Ce doit être indiciblement monotone pour un homme qui a été seulement une fois en automobile de suivre, en voiture attelée, une route quelconque de France, une insipide route dépourvue de souches et de monticules, où deux véhicules peuvent se croiser sans que l’un des deux entre dans le bois. Les chemins canadiens offrent heureusement plus d’imprévu, et puis les habitants du pays n’ont pas été rendus difficiles par l’usage d’automobiles ni même par leur vue fréquente puisque, sur le chemin qui fait le tour du lac Saint-Jean il n’en est encore passé que deux depuis le commencement des temps, malgré la proximité relative d’Américains assoiffés d’aventures et de conquêtes.

Tout le monde va en voiture au pays de Québec. Un homme qui marche le long des routes est, par définition, un « quêteux » et un suspect. Quant à celui qui, possédant un cheval, l’enfourche au lieu de l’atteler et se promène ainsi, il sème derrière lui la stupeur et des hochements de tête pareils à ceux que suscite la description de coutumes inouïes, incompréhensibles, et plus barbares mille fois que celles des Indiens Montagnais qui passent ici au printemps et à l’automne.

* * *

En octobre la neige vient et bientôt après tous les véhicules à roues reprennent dans la remise les places qu’ils avaient quittées cinq mois auparavant. Les voitures d’hiver les remplacent sur les chemins, sauf lorsqu’une tempête de neige a bloqué ces derniers.

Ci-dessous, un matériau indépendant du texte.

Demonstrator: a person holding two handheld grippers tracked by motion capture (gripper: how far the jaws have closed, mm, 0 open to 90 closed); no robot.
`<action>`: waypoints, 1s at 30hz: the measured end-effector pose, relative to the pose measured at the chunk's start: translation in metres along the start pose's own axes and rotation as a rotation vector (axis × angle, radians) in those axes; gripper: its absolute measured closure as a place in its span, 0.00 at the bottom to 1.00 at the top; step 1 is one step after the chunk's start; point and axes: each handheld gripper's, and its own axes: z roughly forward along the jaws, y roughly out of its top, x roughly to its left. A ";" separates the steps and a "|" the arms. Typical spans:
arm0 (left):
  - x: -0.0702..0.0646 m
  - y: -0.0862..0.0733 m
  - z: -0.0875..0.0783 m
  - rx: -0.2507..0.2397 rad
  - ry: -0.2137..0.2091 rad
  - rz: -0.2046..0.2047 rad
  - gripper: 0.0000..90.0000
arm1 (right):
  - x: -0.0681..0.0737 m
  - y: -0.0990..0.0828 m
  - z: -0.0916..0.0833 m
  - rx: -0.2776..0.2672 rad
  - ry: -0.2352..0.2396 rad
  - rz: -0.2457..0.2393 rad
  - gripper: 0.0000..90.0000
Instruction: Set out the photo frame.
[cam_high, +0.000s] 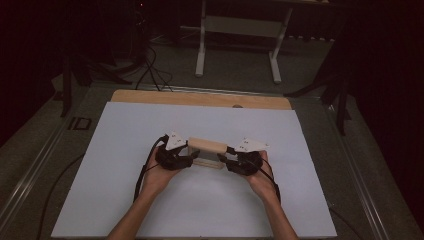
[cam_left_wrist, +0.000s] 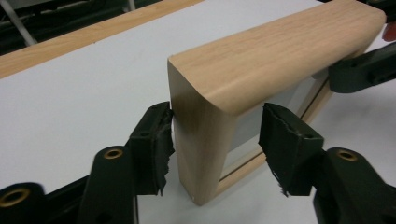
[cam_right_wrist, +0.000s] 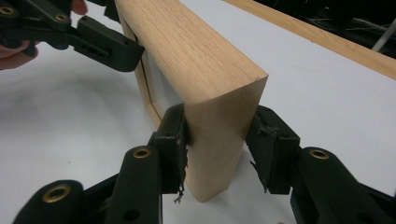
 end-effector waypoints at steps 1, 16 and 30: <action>0.001 0.000 0.001 -0.002 -0.009 0.001 0.47 | 0.000 0.000 0.000 0.001 0.000 -0.003 0.65; 0.000 0.002 -0.002 -0.001 -0.037 0.070 0.54 | -0.004 0.001 -0.002 0.005 0.004 -0.010 0.63; -0.005 -0.001 -0.012 0.027 0.008 0.107 0.61 | -0.005 0.004 0.000 0.004 0.009 0.001 0.60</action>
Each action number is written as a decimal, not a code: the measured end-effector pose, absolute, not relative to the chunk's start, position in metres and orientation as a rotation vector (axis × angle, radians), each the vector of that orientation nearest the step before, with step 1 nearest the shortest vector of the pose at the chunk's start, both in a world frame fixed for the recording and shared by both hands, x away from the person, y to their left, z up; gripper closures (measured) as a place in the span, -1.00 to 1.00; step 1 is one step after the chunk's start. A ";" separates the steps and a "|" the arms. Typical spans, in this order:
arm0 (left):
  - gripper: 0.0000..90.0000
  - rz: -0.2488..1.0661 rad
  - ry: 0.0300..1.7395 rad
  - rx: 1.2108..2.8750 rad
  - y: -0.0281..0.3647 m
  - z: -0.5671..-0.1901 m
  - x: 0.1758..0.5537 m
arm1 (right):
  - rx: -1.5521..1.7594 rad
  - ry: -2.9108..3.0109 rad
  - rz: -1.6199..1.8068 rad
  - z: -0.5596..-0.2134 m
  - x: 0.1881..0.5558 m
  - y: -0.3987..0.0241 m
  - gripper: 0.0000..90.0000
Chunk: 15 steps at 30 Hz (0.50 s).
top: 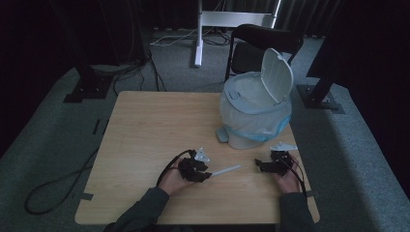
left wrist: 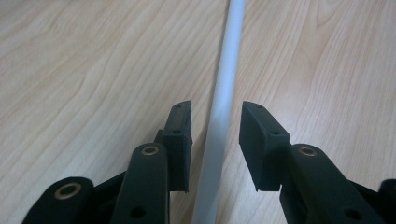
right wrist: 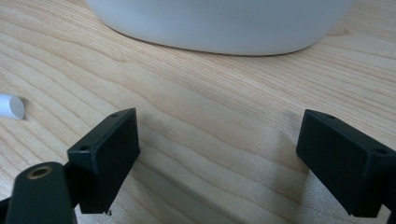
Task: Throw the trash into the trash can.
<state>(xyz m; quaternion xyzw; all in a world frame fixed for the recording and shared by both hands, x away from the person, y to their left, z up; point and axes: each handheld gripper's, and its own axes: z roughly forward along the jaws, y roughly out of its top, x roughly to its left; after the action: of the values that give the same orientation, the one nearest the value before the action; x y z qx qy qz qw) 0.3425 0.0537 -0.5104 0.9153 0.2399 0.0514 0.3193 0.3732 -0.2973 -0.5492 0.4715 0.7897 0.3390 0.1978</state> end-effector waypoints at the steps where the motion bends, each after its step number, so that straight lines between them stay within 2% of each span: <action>1: 0.43 0.137 0.630 2.412 0.055 -0.511 0.342 | 1.320 2.210 0.949 -0.549 0.373 -0.297 -0.73; 15: 0.50 0.141 0.659 2.470 0.068 -0.521 0.336 | 1.320 2.210 0.948 -0.549 0.373 -0.297 -0.73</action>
<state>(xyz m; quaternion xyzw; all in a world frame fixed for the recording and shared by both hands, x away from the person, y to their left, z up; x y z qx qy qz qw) 0.3358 0.0683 -0.5209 0.9243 0.2467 0.0527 0.2865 0.3732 -0.2973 -0.5491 0.4715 0.7897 0.3389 0.1979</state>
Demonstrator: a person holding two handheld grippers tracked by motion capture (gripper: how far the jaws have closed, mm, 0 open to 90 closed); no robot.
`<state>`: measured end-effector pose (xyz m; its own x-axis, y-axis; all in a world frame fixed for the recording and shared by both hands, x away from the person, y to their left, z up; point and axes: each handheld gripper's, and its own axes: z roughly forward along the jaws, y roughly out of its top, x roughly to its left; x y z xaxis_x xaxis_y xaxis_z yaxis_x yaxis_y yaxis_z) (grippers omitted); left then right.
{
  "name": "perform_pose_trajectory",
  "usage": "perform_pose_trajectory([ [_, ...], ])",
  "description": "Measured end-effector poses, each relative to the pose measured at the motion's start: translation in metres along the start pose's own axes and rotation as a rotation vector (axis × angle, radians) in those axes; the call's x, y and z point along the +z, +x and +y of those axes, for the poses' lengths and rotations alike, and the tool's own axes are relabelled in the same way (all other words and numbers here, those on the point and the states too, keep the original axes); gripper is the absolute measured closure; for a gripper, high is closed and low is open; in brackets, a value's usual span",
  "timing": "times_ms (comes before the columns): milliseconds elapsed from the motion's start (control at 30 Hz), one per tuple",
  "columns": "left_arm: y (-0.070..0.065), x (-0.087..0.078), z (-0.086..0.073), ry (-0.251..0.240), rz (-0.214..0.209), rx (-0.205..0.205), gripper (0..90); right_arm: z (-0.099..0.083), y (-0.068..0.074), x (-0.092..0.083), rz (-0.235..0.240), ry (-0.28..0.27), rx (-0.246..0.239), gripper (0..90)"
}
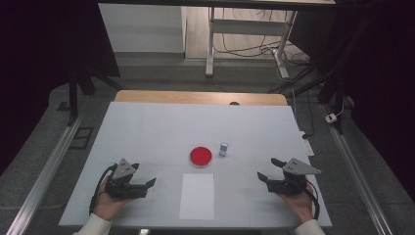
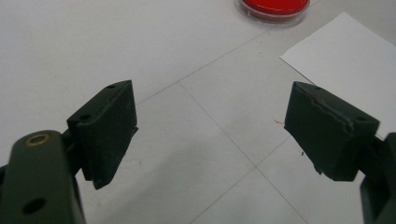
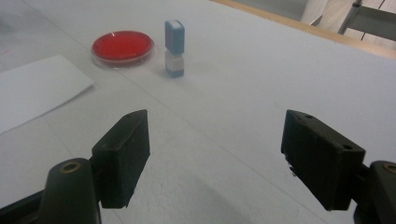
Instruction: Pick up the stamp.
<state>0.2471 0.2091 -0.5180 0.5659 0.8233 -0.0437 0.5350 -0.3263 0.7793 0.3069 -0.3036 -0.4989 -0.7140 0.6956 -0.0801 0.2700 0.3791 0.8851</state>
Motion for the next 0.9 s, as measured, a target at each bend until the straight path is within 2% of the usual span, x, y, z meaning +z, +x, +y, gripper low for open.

Alors pendant deux ou trois jours aucun traînage ni voiture ne passe : les paysans, dont chacun doit entretenir le morceau de chemin qui longe sa terre, attellent leur plus fort cheval sur la « gratte » et creusent patiemment une route dans la neige qui leur monte à la ceinture et parfois aux épaules. Le cheval, enseveli, lui aussi, s’affole et se cabre dans la neige : l’homme s’accroche désespérément aux manches de la « gratte » et se laisse traîner, raidissant ses forts poignets, hurlant des ordres ou des injures sans malice.

« Hue ! Dia ! Harrié ! Hue donc, grand malvenant ! déshonneur de cheval ! »

La neige vole : le cheval et l’homme en émergent peu à peu, blanchis jusqu’au cou, tous deux arc-boutés et luttant en forcenés contre l’inertie terrible de la masse blanche : l’un soufflant de toutes ses forces à travers ses naseaux dilatés, l’autre criant tour à tour des insultes sanglantes et des reproches badins.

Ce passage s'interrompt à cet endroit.